— А затем, ежели я найду нужным, я всегда успею добраться до Дюнкерка и после того, как пересеку границу, — прибавил он.
Словом, следующим этапом было намечено Остенде.
Вот тут-то и хлопнула крышка. Когда закрываешь ящик, каждый раз невольно удивляешься тому громкому звуку, с каким захлопывается крышка. Такое же удивление вызвала небольшая ответная речь Макдональда Людовику XVIII: он сказал, что до конца был верен королю, так же как в 1814 году был верен Наполеону, но что сейчас он покорнейше просит разрешить ему не переходить границы, которую его величество через три месяца заведомо перейдет обратно. Он, Макдональд, будет ждать возвращения короля в своем Курсельском имении. Нельзя сказать, чтобы Людовик XVIII обрадовался: по выражению его лица было видно, что его величеству это не по душе. Но не в таком он сейчас положении, чтобы это выказывать. Во всяком случае, приятнее думать, что оставляешь тут во Франции сообщника…
Луи-Филипп внимательно смотрел на своего царственного кузена: от ответа короля герцогу Тарентскому зависело то, что скажет он сам, рисковать зря не стоило. Но крышка хлопнула.
— Господин маршал, — сказал Людовик XVIII с той же добродушной улыбкой, с какой он подписал хартию, — я всегда высоко ценил вашу искренность и считал главной чертой вашего характера преданность. Лучшее доказательство этому то, что мы разрешаем вам остаться во Французском королевстве!
Затем он выжидающе посмотрел на Мортье. Ответ маршала, ничуть не похожего на дамского любезника — типичный военный, видный мужчина с квадратным подбородком, длинным носом и крошечным ртом, — прозвучал как ответ всей армии. Мортье начал с того, чем кончил Макдональд. Он тоже решил удалиться в свое поместье. Он просит об отставке, но надеется, что король даст ему указания, как действовать в дальнейшем, после отъезда его величества.

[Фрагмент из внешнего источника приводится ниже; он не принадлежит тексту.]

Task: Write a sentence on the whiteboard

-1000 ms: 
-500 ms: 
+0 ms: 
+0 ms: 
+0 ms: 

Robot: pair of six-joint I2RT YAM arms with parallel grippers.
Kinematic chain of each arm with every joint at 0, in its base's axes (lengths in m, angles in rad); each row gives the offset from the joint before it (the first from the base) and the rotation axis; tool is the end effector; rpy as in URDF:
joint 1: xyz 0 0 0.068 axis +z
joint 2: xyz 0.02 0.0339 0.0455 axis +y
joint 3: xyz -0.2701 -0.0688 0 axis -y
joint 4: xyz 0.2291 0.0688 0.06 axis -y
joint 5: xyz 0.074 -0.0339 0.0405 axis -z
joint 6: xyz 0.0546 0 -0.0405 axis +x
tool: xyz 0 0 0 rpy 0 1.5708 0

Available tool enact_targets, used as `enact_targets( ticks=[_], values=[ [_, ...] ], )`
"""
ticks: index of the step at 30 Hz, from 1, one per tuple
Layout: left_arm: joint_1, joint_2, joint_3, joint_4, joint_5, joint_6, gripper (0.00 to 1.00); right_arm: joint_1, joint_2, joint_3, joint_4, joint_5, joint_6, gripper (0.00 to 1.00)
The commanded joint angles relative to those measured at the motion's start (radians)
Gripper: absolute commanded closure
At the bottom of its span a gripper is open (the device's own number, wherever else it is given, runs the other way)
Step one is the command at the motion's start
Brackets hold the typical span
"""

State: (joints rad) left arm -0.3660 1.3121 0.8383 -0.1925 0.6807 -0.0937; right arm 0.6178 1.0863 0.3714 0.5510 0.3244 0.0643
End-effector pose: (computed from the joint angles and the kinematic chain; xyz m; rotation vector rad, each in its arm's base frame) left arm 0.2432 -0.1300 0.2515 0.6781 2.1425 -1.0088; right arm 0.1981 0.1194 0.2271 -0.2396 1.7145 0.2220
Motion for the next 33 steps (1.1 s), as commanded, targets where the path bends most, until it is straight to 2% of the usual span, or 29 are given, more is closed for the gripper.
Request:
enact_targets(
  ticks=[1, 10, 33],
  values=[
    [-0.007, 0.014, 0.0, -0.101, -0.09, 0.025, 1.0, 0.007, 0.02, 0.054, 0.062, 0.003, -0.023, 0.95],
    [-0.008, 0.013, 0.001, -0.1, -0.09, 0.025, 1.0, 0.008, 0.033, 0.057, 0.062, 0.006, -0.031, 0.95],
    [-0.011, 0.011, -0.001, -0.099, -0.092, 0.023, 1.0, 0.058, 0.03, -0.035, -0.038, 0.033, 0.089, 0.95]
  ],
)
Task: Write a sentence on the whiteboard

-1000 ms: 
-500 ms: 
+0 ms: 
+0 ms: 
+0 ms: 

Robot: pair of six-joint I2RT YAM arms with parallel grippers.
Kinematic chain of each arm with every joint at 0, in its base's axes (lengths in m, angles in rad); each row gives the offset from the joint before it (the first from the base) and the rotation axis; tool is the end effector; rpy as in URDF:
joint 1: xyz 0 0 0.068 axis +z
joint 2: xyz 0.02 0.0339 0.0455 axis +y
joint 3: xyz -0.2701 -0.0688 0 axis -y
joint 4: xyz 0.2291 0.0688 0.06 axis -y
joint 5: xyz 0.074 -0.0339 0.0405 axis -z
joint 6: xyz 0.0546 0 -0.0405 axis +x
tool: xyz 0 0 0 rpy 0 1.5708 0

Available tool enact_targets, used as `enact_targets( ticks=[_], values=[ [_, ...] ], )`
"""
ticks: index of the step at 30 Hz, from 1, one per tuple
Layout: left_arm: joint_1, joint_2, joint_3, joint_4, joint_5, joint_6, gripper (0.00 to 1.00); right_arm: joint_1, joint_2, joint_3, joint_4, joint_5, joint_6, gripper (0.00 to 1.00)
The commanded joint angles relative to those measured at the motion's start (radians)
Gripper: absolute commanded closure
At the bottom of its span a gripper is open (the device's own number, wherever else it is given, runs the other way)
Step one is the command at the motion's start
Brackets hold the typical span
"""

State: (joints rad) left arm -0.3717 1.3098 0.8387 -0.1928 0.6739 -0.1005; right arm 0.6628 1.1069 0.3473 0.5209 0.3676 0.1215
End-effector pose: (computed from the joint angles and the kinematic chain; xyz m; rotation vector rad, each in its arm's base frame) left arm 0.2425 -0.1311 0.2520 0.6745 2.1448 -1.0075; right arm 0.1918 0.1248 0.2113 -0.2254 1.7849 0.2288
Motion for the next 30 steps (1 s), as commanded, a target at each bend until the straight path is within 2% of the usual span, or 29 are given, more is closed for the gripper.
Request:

На сей раз Людовик XVIII и бровью не повел. Этот монарх отличался быстротой соображения, столь же поразительной, как и неустойчивость его решений. Ах, так? Хорошо, он включится в игру. Важно, чтобы действия Мортье нельзя было истолковать как неподчинение. Не надо особой сообразительности, дабы понять, к чему это может привести: лучше заранее выдать ему вексель, а затем сказать, что маршал действовал, мол, согласно его, короля, приказу. Надо же подготовить себе возвращение. Историки, утверждающие, что Людовик XVIII был великим королем, возможно, в этом смысле не так уж далеки от истины.
— Если обстоятельствами вы будете вынуждены, — сказал король, напирая на последнее слово и сопровождая его улыбкой, — приколоть к вашей шляпе другую кокарду, пожалуйста, но в сердце своем вы навсегда сохраните мою кокарду и, уверен, при случае опять приколете ее…
Примечательно, что Людовик XVIII, казалось, интересовался только поведением маршалов. Бертье был в таком явном волнении, что у короля на миг явилось искушение спросить его: «А как вы, ваше сиятельство, тоже покидаете нас?» Но, в сущности, это не так уж важно. Лучше не подавать виду, будто думаешь, что измена двух маршалов наводит на мысль о неизбежной измене третьего. Если Бертье собирается его покинуть, ну что же, там видно будет… Итак, король предоставил ему грызть по обыкновению ногти и хотел уже закончить аудиенцию. На своего кузена он даже не взглянул. Король не скрывал недовольства Луи-Филиппом: он сердился, что тот не оставил полки в Пероннском лагере, как должен был сделать, а вернул их в Лилль — они-то и внесли в город крамольный дух. Сердился и на то, что Луи-Филипп от его, короля, имени необдуманно заверил население Лилля, что иностранные армии ни в коем случае не будут призваны на помощь. Откуда ему это известно?